On Tue, 23 Mar 2004, Stephan Szabo wrote:

 On Tue, 23 Mar 2004, Phil Endecott wrote:

  Dear PostgresQL Experts,
 
  I am trying to get to the bottom of some efficiency problems and hope that
  you can help.  The difficulty seems to be with INTERSECT expressions.
 
  I have a query of the form
   select A from T where C1 intersect select A from T where C2;
  It runs in about 100 ms.
 
  But it is equivalent to this query
   select A from T where C1 and C2;
  which runs in less than 10 ms.
 
  Looking at the output of explain analyse on the first query, it seems
  that PostgresQL always computes the two sub-expressions and then computes
  an explicit intersection on the results.  I had hoped that it would notice
  that both subexpressions are scanning the same input table T and convert
  the expression to the second form.
 
  Is there a reason why it can't do this transformation?

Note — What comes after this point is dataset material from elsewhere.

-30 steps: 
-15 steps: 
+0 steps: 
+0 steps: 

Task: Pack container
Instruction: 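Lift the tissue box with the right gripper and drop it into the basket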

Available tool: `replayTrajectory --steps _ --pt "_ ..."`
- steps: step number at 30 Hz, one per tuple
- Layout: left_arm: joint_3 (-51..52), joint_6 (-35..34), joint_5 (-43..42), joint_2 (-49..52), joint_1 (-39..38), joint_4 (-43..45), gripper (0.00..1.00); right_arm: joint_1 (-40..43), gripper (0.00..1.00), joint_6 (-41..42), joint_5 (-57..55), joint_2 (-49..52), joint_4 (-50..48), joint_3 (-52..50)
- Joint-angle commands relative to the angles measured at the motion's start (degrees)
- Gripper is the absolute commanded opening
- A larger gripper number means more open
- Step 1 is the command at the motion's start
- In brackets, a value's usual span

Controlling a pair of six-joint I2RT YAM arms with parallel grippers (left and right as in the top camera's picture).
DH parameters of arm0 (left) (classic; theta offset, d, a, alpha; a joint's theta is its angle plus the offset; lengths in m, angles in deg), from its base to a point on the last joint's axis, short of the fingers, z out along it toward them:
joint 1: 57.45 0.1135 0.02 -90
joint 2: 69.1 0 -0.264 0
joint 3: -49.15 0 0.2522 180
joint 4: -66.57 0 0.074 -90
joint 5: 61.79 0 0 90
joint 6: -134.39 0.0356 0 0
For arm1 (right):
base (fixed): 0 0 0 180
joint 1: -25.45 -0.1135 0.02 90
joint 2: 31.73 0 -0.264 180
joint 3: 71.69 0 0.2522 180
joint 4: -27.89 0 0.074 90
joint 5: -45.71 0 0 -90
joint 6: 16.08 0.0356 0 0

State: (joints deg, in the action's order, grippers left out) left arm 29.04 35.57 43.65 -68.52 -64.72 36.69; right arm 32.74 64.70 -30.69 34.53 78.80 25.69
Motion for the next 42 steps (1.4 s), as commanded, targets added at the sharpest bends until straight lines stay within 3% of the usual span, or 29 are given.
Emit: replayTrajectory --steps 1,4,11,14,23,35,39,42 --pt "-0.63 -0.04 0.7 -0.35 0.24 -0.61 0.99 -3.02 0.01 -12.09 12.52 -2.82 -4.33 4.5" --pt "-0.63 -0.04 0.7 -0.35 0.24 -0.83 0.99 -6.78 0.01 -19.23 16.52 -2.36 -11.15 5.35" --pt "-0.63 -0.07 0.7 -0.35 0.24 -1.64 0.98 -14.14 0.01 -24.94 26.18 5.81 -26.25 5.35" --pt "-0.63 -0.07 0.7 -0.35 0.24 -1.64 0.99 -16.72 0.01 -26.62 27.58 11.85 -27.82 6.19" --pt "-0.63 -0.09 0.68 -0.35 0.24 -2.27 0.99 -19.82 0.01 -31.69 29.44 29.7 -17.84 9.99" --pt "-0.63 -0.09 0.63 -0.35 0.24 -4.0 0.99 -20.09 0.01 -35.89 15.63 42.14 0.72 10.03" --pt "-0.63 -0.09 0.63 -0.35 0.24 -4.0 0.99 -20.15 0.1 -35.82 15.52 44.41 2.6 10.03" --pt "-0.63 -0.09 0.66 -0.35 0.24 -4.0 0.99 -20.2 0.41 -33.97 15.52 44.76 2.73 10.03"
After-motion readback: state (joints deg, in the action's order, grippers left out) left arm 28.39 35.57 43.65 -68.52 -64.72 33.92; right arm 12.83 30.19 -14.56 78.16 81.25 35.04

 Probably because noone's bothered to try to prove under what conditions
 it's the same.

 For example, given a non-unique A, the two queries can give different
 answers (if say the same two A values match both C1 and C2 in different
 rows how many output rows does each give? *), also given a non-stable A
 (for example random) the two queries are not necessarily equivalent.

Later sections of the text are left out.